§ **Task to carry out**: Check every line below for the word "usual" and copy the ones that have it.

§ **Records from a data collection**:
•••••

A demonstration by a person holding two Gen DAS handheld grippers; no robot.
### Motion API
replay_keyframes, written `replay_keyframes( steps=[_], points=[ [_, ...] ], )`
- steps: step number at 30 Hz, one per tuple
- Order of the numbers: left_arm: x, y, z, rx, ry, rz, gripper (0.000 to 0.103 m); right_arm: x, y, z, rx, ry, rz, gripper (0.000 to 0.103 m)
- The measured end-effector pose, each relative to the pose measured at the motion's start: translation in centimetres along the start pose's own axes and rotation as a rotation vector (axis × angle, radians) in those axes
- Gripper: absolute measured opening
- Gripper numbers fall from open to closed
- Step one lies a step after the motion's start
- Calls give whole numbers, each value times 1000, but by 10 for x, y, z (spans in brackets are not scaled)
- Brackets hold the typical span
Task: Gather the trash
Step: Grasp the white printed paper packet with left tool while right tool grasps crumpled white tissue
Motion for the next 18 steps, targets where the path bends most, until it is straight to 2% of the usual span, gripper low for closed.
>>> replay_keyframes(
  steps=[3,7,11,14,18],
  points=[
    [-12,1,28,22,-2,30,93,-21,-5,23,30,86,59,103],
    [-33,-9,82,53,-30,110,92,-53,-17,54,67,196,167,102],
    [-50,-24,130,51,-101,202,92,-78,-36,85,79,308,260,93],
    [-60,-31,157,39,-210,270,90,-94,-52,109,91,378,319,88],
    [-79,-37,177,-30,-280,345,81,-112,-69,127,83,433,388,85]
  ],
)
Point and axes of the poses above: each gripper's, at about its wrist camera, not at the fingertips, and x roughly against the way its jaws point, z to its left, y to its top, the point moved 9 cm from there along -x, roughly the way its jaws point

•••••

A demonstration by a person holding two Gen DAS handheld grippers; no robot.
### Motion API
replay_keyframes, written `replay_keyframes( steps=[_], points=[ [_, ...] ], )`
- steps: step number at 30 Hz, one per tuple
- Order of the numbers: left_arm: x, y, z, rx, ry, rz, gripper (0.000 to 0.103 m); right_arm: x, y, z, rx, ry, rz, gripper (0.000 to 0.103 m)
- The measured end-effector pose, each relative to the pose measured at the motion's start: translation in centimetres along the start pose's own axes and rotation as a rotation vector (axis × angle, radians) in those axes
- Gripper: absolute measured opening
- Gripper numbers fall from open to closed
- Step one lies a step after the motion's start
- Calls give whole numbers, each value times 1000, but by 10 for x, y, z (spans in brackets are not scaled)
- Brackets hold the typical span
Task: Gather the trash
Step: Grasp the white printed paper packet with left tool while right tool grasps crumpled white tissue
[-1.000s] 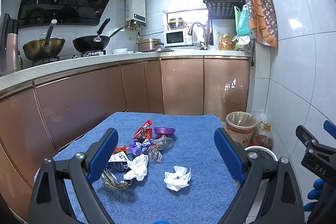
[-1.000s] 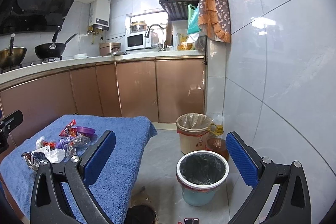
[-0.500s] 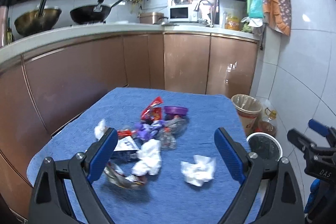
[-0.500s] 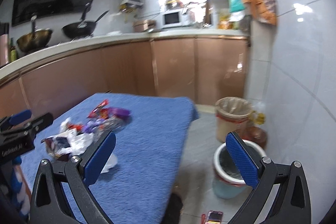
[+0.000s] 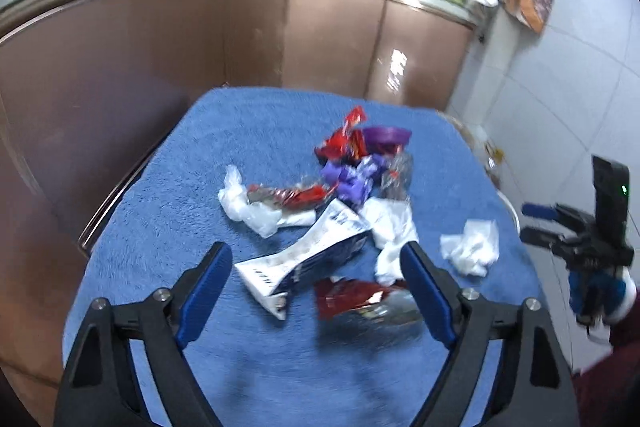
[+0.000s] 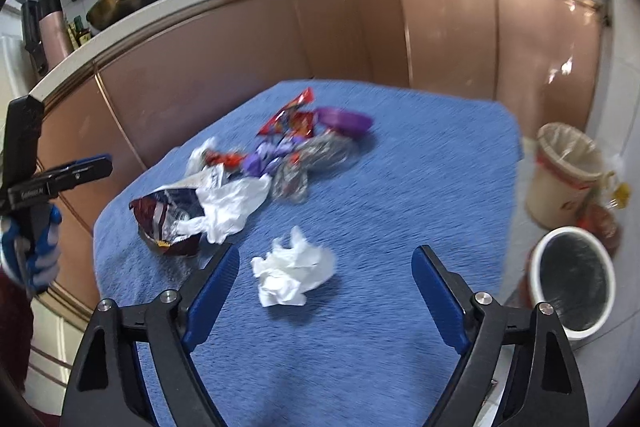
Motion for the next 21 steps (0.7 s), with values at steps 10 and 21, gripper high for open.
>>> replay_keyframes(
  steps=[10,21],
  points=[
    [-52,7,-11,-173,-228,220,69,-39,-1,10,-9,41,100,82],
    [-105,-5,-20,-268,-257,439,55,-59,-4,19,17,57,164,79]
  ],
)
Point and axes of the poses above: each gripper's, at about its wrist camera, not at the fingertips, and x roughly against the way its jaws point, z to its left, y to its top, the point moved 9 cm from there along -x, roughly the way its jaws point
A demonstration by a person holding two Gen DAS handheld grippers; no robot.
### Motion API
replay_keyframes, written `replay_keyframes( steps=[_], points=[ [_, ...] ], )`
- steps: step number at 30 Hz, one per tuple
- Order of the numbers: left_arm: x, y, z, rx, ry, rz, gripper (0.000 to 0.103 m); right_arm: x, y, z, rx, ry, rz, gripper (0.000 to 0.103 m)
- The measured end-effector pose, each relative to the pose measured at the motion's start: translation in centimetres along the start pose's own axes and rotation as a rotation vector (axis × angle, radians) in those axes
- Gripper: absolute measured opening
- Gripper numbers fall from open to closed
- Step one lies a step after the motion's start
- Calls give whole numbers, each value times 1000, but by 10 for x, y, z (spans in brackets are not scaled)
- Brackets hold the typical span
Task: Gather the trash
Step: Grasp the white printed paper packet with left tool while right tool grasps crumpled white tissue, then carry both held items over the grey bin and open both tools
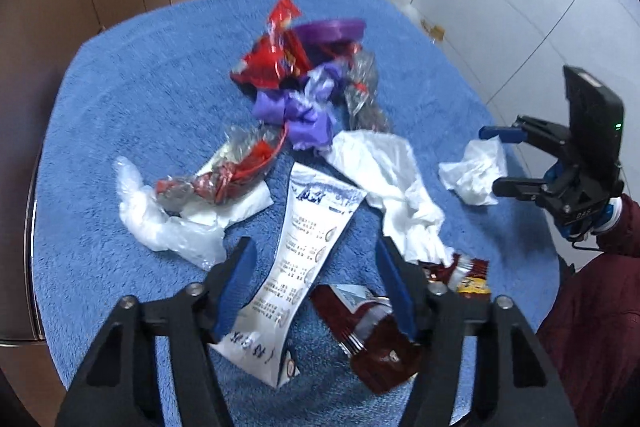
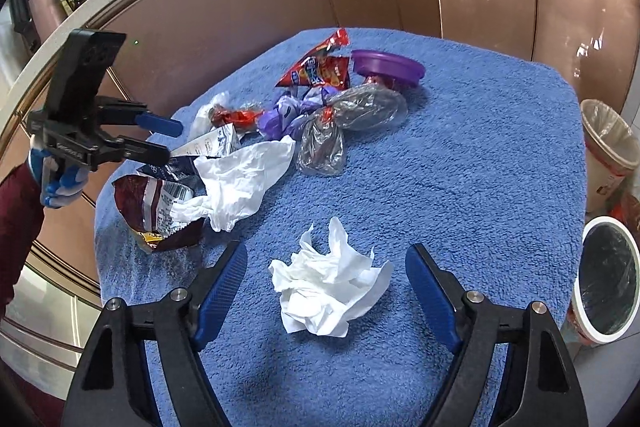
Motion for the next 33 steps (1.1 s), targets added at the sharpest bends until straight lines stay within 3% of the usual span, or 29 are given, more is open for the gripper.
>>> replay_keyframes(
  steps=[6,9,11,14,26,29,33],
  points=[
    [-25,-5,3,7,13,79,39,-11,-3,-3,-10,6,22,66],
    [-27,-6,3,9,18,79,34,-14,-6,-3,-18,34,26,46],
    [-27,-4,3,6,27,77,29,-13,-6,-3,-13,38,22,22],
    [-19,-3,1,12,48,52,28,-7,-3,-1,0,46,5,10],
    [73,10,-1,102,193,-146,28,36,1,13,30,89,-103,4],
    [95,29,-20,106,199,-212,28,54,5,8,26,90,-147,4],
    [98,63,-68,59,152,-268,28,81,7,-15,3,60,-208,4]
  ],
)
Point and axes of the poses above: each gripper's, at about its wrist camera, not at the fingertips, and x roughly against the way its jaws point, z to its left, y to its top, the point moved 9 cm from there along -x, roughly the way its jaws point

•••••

§ **The answer**:
Motion for the next 18 steps, targets where the path bends most, until it is straight to 2% of the usual span, gripper low for closed.
Motion for the next 33 steps (1.1 s), targets added at the sharpest bends until straight lines stay within 3% of the usual span, or 29 are given, more is open for the gripper.

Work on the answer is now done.